Бабы и мужики, толпившиеся на крыльце, притихли. Лобов напряженно, и готовый на все, ждал.
Что делать? Разбить, что ли, бутылку о башку Лобова? А может, лучше кол из забора выдернуть? Но против Лобова и с колом не просто. Кол, как известно, два конца имеет.
Вздох облегчения всколыхнул баб, увидевших, что Глухов отступился, угас.

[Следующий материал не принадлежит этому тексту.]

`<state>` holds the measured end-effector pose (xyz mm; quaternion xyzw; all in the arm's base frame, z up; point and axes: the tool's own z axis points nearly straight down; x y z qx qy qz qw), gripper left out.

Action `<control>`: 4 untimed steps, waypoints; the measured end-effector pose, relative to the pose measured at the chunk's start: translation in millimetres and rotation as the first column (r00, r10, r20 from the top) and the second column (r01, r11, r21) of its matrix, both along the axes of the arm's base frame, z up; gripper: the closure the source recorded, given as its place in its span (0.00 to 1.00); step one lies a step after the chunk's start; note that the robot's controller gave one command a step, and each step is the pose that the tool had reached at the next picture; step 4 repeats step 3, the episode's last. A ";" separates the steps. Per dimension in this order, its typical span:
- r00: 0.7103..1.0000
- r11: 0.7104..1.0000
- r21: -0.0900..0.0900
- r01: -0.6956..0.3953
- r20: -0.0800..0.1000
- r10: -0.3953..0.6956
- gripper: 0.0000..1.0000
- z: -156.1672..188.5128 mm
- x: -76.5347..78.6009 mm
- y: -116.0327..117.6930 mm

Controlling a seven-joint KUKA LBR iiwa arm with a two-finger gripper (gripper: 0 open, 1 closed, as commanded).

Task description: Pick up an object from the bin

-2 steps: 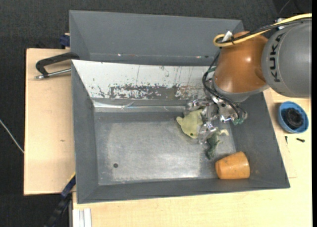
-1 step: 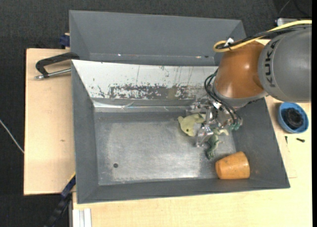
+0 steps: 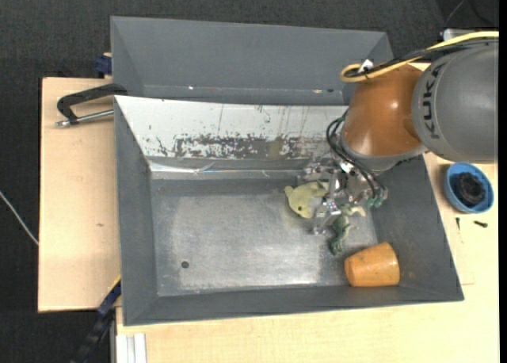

Сунув бутылку обратно, он пошел прочь, с глаз людских.
Проснулся он разбитым и невыспавшимся.
Людмила собирала Мишку в дорогу.
— Здесь вот пирожки завернуты, — говорила она, — съешь их поскорее. А то они испортятся у тебя. Ребят угости.
Глухову захотелось крикнуть сыну, пусть, мол, ребятня и сам Мишка не очень-то распускают языки в школе, не очень-то треплются, но передумал. Стоит ли ломать перед сопляком шапку, показывать свой испуг. Да и бесполезно это. На каждый роток не накинешь платок.
Мишка и Людмила ушли. Глухов лежал на кровати, думал. В лес он, конечно, не поедет сегодня (с подбитым-то переносьем, с ломотой в теле), имеет на отгул полное право. Выспаться надо, получше собраться с духом.
Решили, постановили, сделали.
Минут через двадцать вернулась Людмила, проводив до автобуса Мишку. Сама принялась на работу собираться: укладывала в сумку спецовку, просохшую на печи, шуршала газетой, заворачивала на обед что-то. Возьмет, интересно, на него или нет? Еда была Людмилина забота. В обед они всегда сходились на лесосеке.
Хлопнула сначала входная дверь, затем сенная, звякнула звонким затвором калитка — убежала Людмила.
Глухов поднялся, переоделся в рабочее, оплеснул осторожно лицо под рукомойником. Переносица болела — тронуть нельзя.
Двигатель, слава богу, завелся сразу, погода смягчилась как будто. Снег издавал сочное хрумканье, поселок и тайга плавали в туманной изморози.
«Только бы поскорее стаяло, — желал одного Глухов. — Размыло бы следы у Гнилой речки».
Он не стал подъезжать к самому гаражу, где уж собирались лесозаготовители, а остановился на некотором отдалении. Усмирил двигатель, вылез из кабины, начал для видимости копаться в моторе.
Люди подходили и подходили, один по одному. Их встречали разноголосыми, разнобойными приветствиями и незлобливыми насмешками:
— Ну и здоров, боров, спать, тютелька в тютельку приходит!
— А ты, поди, Татьянка, вовсе не прилегла? Парней все отваживала?
Много бы дал сейчас Глухов, чтобы вот так же прийти, свободно и смело, посмеяться, поговорить, покурить с мужиками перед отправкой.
В сторонке, тоже отдельно от людей, стояла Людмила, понурая, виноватая. Бабы то и дело окликали ее, к себе зазывали, но Людмила упорно сторонилась всех, будто недостойная чего-то.
На душе Глухова — сперва легонько, потом все сильнее и сильнее — заскребли кошки, заныла, закровоточила душа.
Где-то далеко-далеко в потаенных глубинах его дремучей натуры совесть зашевелилась. «За что же она-то мучается? — думал он, глядя на одинокую, отчужденную фигуру жены. — Натворил, выходит, Иван, а расхлебывать вместе…»
Чтобы хоть как-то поддержать, ободрить Людмилу, поднять ее настроение, Глухов как бы ненароком подошел и встал рядом.
— Докатились мы с тобой, Иван. Людям смотреть в глаза стыдно.
— Ты-то здесь при чем?
— Я ведь покаместь тоже Глухова.
И в этом «покаместь», в голосе Людмилы, Глухов уловил такую усталость, такое нечеловеческое напряжение, что сердце его тревожно забилось. То был предел, граница в их отношениях, переступив которую, Глухов всего мог лишиться: и Людмилы, и Мишки… и всего на свете.